Your task — All of the data should be restated exactly as it stands.

+++ Provided data +++

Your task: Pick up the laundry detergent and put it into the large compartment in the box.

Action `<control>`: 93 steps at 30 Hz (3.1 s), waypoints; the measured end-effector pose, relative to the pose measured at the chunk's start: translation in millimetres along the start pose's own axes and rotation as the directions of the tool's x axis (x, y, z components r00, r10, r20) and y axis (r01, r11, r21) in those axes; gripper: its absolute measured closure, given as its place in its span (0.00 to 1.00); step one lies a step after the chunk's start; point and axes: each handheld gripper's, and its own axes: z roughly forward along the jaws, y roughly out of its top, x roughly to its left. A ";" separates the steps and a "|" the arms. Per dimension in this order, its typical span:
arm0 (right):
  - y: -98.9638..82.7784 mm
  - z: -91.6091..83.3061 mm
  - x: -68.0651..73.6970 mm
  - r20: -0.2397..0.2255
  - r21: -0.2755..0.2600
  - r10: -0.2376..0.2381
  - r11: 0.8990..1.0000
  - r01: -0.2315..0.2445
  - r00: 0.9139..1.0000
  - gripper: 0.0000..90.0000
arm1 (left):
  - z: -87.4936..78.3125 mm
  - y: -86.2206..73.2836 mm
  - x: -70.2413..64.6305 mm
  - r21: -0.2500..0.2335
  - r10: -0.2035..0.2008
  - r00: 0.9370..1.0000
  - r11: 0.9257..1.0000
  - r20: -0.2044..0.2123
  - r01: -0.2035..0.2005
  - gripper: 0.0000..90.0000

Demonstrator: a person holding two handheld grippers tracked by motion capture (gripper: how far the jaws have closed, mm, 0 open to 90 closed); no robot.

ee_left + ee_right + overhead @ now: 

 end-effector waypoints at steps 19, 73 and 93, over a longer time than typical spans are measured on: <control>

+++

Task solution —
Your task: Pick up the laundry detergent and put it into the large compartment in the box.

Action `<control>`: 93 steps at 30 Hz (3.1 s), waypoints; the measured end-effector pose, relative to the pose measured at the chunk's start: translation in millimetres along the start pose's own axes and rotation as the directions of the tool's x axis (x, y, z components r00, r10, r20) and y axis (r01, r11, r21) in those axes; gripper: its absolute measured closure, given as its place in its span (0.00 to 1.00); step one lies a step after the chunk's start; point and axes: each handheld gripper's, and its own axes: z roughly forward along the jaws, y roughly out of its top, x roughly to its left. A ";" separates the steps and a "|" the arms. Per dimension in this order, its typical span:
arm0 (right):
  - y: -98.9638..82.7784 mm
  - z: -91.6091..83.3061 mm
  - x: -68.0651..73.6970 mm
  - r20: -0.2397..0.2255
  - r21: -0.2755..0.2600
  - r10: -0.2376..0.2381
  - r11: 0.8990..1.0000
  - r01: -0.2315..0.2445
  - r00: 0.9139..1.0000
  - gripper: 0.0000..90.0000
arm1 (left):
  - z: -87.4936..78.3125 mm
  - y: -86.2206..73.2836 mm
  - x: -70.2413..64.6305 mm
  - r21: -0.2500..0.2335
  - r10: -0.2035..0.2008
  - r00: 0.9370..1.0000
  - r11: 0.9257..1.0000
  - r20: -0.2044..0.2123
  - r01: -0.2035..0.2005
  - gripper: 0.0000..90.0000

Demonstrator: a person holding two handheld grippers tracked by motion capture (gripper: how far the jaws have closed, mm, 0 open to 90 closed); no robot.

ee_left + ee_right + overhead @ now: 

 end-effector waypoints at steps 19, 73 and 93, over a longer time than typical spans are measured on: <control>

This output is now finished.